| 要旨トップ | 目次 | 日本生態学会第64回全国大会 (2017年3月、東京) 講演要旨
ESJ64 Abstract


一般講演(ポスター発表) P1-E-167  (Poster presentation)

海洋島における固有爬虫類の集団遺伝構造:オガサワラトカゲを例に

*小関丈一朗(東北大学), 森英章(一般財団法人自然環境研究センター), 牧野渡(東北大学), 牧雅之(東北大学), 占部城太郎(東北大学), 戸田光彦(一般財団法人自然環境研究センター), 千葉聡(東北大学)

海洋島はその生態系の特殊さのため、外来種によって本来の生態系が脅かされる例が多く報告されている。小笠原諸島にはグリーンアノール(Anolis carolinensis)が父島、母島、兄島の一部に侵入している。アノールは在来の昆虫が捕食するだけでなく、固有の爬虫類であるオガサワラトカゲ(Cryptoblepharus nigropunctatus)との競合が示唆されており、父島では個体数が減少している。またオガサワラトカゲはアノール駆除用トラップへの混獲が起きており、当該箇所では生息密度が減少している。それらの影響評価や今後の対策立案には遺伝学的情報が不可欠である。本研究では、マイクロサテライトDNAを用いてオガサワラトカゲの集団遺伝学的解析を行った。

解析対象として12島、31地点から採集した367個体を用いた。新規開発した9種のマイクロサテライトマーカーを用いて集団遺伝学的解析を行った。また集団遺伝学的解析によって明らかになった各集団を対象に、ベイズ法による集団動態履歴推定を行った。
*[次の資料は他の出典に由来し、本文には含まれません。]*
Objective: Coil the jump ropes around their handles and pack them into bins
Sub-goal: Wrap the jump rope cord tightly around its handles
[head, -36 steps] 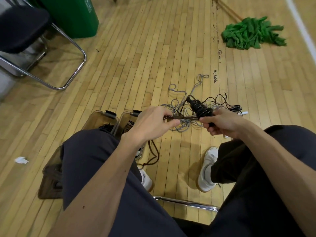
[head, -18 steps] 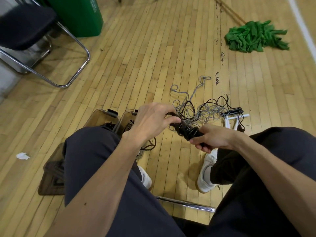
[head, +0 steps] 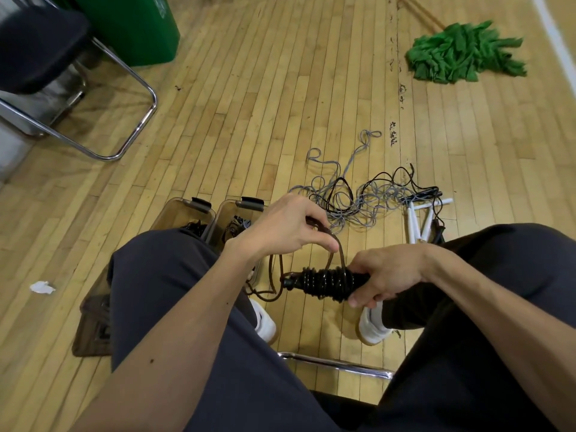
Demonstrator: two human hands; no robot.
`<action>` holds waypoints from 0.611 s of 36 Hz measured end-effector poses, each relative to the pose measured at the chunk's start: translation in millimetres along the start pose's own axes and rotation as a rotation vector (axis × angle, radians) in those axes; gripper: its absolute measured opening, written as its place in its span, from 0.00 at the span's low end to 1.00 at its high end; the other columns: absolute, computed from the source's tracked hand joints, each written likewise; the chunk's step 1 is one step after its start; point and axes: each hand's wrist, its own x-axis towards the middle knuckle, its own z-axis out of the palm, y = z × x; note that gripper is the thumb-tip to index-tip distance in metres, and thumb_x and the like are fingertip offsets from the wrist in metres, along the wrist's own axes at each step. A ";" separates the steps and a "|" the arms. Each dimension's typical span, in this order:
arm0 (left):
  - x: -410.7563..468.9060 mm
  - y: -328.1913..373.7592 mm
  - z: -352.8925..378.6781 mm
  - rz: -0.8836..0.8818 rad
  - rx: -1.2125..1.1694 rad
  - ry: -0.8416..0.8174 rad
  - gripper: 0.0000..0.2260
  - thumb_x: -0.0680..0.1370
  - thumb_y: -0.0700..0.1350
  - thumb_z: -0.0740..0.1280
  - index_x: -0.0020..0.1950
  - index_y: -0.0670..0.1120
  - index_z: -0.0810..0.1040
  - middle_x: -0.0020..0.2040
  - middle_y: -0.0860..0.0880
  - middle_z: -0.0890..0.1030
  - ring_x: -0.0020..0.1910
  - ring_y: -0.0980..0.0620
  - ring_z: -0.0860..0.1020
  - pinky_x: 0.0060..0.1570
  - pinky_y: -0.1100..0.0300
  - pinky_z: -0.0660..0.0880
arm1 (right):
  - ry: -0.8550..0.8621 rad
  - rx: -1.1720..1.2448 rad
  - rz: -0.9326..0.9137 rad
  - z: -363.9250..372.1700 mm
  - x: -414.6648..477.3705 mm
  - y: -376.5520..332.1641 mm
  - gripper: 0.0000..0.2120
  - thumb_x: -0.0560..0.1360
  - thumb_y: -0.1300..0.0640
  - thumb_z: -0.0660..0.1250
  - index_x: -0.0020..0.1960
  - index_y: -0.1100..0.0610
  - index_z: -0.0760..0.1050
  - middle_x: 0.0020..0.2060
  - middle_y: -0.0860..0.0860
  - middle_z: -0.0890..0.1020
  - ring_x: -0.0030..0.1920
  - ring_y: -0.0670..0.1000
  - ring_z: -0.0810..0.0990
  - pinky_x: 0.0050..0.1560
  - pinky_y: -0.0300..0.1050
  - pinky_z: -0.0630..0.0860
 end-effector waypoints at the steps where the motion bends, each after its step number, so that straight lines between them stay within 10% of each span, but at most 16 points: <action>1: 1.3 0.4 -0.5 -0.013 -0.054 -0.012 0.15 0.64 0.61 0.79 0.38 0.51 0.85 0.34 0.50 0.80 0.36 0.54 0.74 0.40 0.50 0.73 | 0.004 0.009 -0.022 0.3 -1.6 0.0 0.12 0.78 0.55 0.71 0.38 0.53 0.75 0.26 0.43 0.76 0.26 0.43 0.70 0.31 0.37 0.67; 10: 8.3 -3.3 3.6 -0.075 -0.386 -0.094 0.24 0.62 0.67 0.75 0.36 0.46 0.84 0.31 0.46 0.74 0.31 0.50 0.69 0.35 0.57 0.65 | -0.035 0.251 -0.312 -2.6 -13.4 -1.7 0.16 0.78 0.62 0.70 0.34 0.50 0.78 0.28 0.45 0.78 0.27 0.42 0.72 0.30 0.35 0.67; 16: 5.3 2.3 -0.2 -0.181 -0.387 -0.121 0.08 0.81 0.39 0.64 0.42 0.39 0.75 0.37 0.47 0.75 0.32 0.59 0.72 0.35 0.65 0.73 | 0.154 0.430 -0.514 -9.5 -18.2 2.4 0.08 0.75 0.53 0.71 0.39 0.55 0.77 0.31 0.46 0.78 0.30 0.46 0.73 0.34 0.39 0.70; 22: 7.4 3.4 4.2 -0.178 -0.515 -0.118 0.12 0.83 0.34 0.57 0.42 0.47 0.70 0.27 0.54 0.69 0.26 0.56 0.63 0.25 0.62 0.61 | 0.309 0.504 -0.566 -13.2 -20.5 1.3 0.08 0.77 0.59 0.68 0.40 0.60 0.74 0.29 0.45 0.75 0.30 0.47 0.69 0.35 0.43 0.66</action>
解析の結果、父島列島内において遺伝的に異なる3つの集団が存在することが判明し、必ずしも同じ列島内の集団が同一の集団で形成されないことが示唆された。一方同一島内では遺伝的分化は生じていないことが分かった。遺伝的多様性は、個体数の減少が示唆される父島と面積が小さい属島において低い傾向にあった。集団動態履歴推定の結果、父島列島内に存在する異なる遺伝的集団は、500年以内に起こった他の列島から個体の移入による遺伝子浸透によって生じたことが推定された。これらの結果から島を保全単位として捉える必要があること、アノール駆除時の混獲により島の一部で個体数が減少しても、同一島内からの再導入が可能であることが示された。